ACTIVITY :: Retype, word for word, every line of the records below starting at the one that contains "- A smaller" and ending at the one that contains "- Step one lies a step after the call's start"; include both of those lines and nothing more.

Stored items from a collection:

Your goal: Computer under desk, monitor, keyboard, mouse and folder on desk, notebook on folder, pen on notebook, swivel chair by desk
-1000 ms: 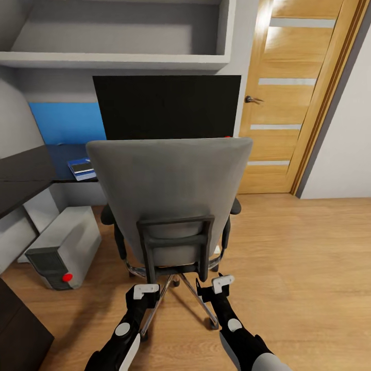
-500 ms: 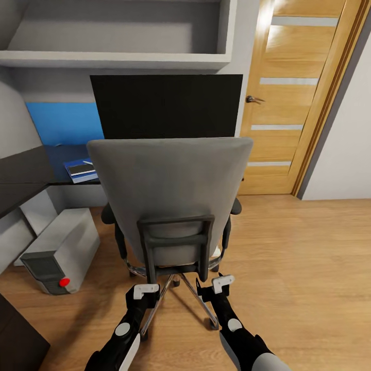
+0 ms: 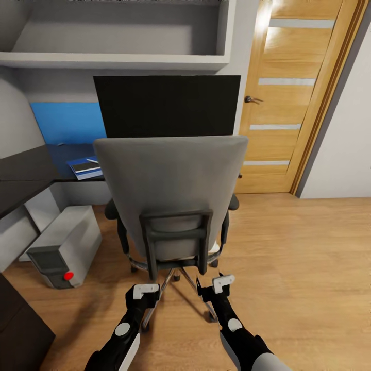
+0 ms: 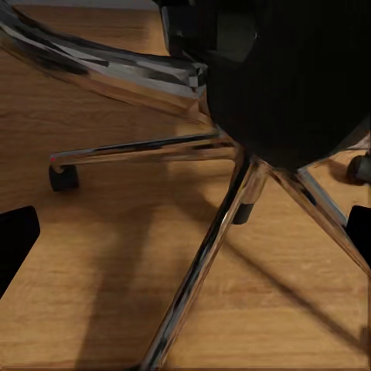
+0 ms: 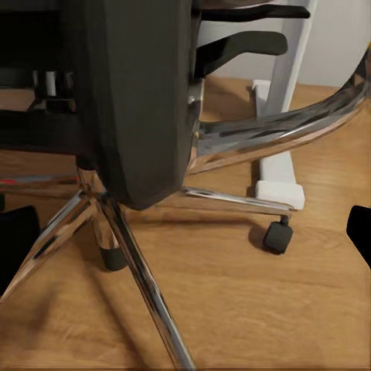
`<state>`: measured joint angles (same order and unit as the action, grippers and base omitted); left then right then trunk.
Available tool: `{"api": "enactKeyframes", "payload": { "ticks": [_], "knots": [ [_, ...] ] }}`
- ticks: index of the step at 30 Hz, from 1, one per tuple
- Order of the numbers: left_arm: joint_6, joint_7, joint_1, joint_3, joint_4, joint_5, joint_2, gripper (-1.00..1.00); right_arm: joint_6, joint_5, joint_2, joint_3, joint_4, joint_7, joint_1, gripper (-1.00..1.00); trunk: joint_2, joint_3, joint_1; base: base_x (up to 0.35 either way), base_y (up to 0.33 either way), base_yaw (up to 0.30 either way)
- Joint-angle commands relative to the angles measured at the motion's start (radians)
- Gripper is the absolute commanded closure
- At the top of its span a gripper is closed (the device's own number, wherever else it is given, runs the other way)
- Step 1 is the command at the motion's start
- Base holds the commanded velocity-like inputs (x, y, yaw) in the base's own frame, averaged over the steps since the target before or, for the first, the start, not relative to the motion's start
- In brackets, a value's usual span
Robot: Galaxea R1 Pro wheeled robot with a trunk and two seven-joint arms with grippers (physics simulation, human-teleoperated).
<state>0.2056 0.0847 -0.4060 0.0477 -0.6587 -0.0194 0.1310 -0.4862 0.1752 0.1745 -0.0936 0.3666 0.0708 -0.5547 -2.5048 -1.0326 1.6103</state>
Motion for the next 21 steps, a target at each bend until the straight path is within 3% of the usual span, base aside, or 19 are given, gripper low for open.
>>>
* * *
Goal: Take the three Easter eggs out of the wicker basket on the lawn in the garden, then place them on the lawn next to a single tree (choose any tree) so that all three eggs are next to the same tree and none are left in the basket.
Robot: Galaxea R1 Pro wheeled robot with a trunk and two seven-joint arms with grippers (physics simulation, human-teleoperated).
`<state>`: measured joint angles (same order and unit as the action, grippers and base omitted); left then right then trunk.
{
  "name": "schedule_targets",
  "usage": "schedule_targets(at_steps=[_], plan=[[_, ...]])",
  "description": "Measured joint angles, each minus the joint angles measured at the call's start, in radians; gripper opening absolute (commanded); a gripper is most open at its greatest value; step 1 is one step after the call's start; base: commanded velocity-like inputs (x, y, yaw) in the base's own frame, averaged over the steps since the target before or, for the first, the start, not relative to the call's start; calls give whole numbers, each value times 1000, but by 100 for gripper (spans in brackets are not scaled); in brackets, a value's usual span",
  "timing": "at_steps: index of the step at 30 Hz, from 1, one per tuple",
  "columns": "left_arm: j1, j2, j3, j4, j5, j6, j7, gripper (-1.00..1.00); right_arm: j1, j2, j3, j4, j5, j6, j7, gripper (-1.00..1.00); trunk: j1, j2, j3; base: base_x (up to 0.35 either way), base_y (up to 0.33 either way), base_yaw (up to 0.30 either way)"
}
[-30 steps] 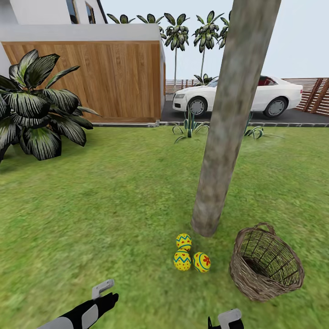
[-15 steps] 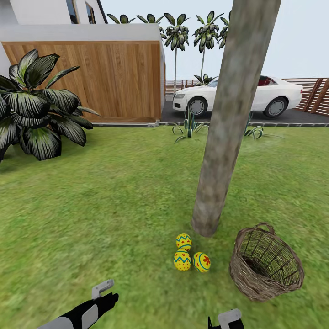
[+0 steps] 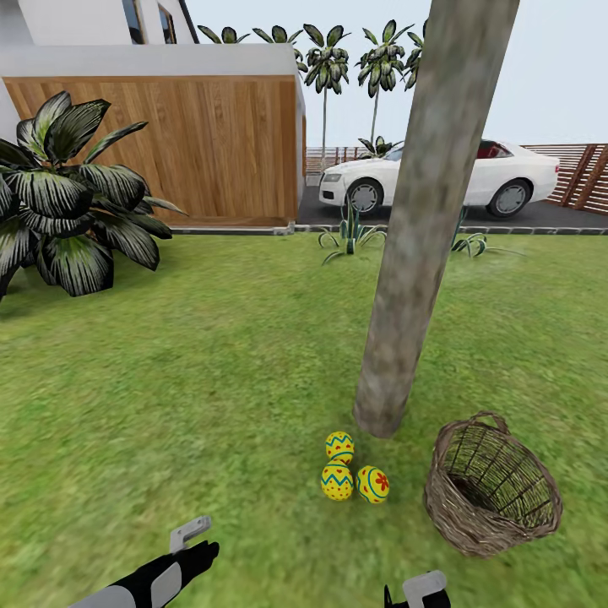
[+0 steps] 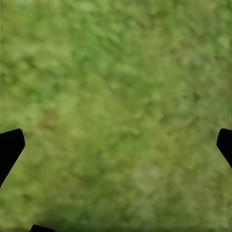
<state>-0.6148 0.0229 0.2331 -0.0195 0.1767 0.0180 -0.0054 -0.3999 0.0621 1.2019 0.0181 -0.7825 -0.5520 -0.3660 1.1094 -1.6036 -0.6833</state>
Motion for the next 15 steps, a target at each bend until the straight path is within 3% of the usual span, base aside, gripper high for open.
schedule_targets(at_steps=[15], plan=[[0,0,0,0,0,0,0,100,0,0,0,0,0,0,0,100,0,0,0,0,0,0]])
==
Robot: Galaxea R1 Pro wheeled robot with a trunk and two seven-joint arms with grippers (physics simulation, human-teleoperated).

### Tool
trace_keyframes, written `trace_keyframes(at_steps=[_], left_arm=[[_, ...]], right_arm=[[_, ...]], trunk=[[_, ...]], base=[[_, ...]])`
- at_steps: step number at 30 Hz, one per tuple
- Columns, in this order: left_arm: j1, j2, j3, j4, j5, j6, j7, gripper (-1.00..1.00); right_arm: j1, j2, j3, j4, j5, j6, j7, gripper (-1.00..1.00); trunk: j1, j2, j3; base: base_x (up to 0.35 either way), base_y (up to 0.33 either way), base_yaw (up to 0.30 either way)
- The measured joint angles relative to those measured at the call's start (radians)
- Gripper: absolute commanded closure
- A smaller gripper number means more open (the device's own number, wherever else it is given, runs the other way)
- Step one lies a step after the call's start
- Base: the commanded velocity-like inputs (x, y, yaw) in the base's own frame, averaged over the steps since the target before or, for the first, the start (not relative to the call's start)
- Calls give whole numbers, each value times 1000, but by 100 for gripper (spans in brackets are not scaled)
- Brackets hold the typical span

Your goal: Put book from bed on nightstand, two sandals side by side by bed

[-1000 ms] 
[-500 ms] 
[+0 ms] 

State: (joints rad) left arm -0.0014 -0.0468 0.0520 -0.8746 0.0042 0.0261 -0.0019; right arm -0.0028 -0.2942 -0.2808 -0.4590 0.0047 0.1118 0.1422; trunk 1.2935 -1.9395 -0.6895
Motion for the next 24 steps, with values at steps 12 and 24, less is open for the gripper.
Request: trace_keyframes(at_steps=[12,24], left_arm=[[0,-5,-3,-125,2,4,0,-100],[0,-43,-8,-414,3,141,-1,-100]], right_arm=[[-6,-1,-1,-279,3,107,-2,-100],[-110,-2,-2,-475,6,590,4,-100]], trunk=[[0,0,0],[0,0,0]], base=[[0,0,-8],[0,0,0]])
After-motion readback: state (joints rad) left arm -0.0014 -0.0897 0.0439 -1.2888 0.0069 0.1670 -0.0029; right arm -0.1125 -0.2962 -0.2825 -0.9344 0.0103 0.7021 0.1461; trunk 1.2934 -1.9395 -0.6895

THE ANSWER ::
- A smaller gripper number means more open (the device's own number, wherever else it is given, runs the other way)
- Step one lies a step after the call's start

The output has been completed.